Viele Menschen beklagen rund um die Vollmond-Nächte eine schlechtere Schlafqualität. Woran liegt das?
Vollmond mit Baumsilhouetten

Stört er nun oder nicht? Wissenschaftler sind sich uneins

Eine mögliche wissenschaftliche Erklärung dafür könnte in dem Hormon Melatonin liegen, das den Rhythmus zwischen Schlaf- und Wachphasen regelt. In der Nacht – sprich: bei Dunkelheit – steigt seine Konzentration im Blut an, Licht dagegen hemmt seine Bildung. So könnte der helle Vollmond der Grund für einen leichteren Schlaf sein.

Die wohl bekannteste Studie zu diesem Thema stammt aus dem Jahr 2013. Der Schweizer Christian Cajochen und sein Team stellten bei Probanden in Vollmondnächten tatsächlich einen verminderten Melatonin-Spiegel fest. Zudem hatten die Testpersonen im Schnitt 20 Minuten weniger geschlafen und fünf Minuten länger zum Einschlafen gebraucht.

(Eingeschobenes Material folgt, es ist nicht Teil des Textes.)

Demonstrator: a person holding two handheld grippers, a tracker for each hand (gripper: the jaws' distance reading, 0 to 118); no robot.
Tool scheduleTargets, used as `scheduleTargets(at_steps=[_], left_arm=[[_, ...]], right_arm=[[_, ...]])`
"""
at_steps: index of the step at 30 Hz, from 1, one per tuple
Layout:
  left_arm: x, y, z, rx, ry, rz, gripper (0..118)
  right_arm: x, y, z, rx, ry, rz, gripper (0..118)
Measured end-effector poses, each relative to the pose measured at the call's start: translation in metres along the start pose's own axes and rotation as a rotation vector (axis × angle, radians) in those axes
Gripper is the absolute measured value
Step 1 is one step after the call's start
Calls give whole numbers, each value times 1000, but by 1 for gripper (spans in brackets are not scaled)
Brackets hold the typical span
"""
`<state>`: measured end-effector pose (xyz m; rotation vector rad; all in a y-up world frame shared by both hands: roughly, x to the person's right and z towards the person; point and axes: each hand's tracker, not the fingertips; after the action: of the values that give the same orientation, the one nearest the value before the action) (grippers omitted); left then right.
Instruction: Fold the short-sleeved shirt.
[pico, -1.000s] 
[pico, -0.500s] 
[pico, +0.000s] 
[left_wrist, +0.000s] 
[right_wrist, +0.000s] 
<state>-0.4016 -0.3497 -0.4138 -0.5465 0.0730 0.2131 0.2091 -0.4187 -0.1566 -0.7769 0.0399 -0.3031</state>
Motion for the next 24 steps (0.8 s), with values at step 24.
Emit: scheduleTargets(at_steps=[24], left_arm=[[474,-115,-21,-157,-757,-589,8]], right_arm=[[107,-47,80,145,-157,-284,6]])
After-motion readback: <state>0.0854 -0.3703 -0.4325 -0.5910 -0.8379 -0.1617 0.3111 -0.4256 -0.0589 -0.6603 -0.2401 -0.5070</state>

Die Ergebnisse der Schlaf-Studie werden angezweifelt

Da damals nur 33 Personen untersucht wurden, wird aber zum Teil bis heute an der Aussagekraft der Studie gezweifelt. Stattdessen wird häufig argumentiert, Schlafstörungen seien in der heutigen Zeit oft stressbedingt. Weitere Studien konnten auch kein eindeutiges Ergebnis liefern.

Endgültig geklärt ist die Frage daher noch nicht. Vielleicht ist es auch einfach der Glaube an die Macht des Vollmonds, der manche Menschen in solchen Nächten nicht schlafen lässt.

Dennoch ist es in jedem Fall ratsam, das Schlafzimmer nachts gut abzudunkeln und das helle Mondlicht auszusperren, um die Chance auf einen erholsamen Schlaf zu erhöhen.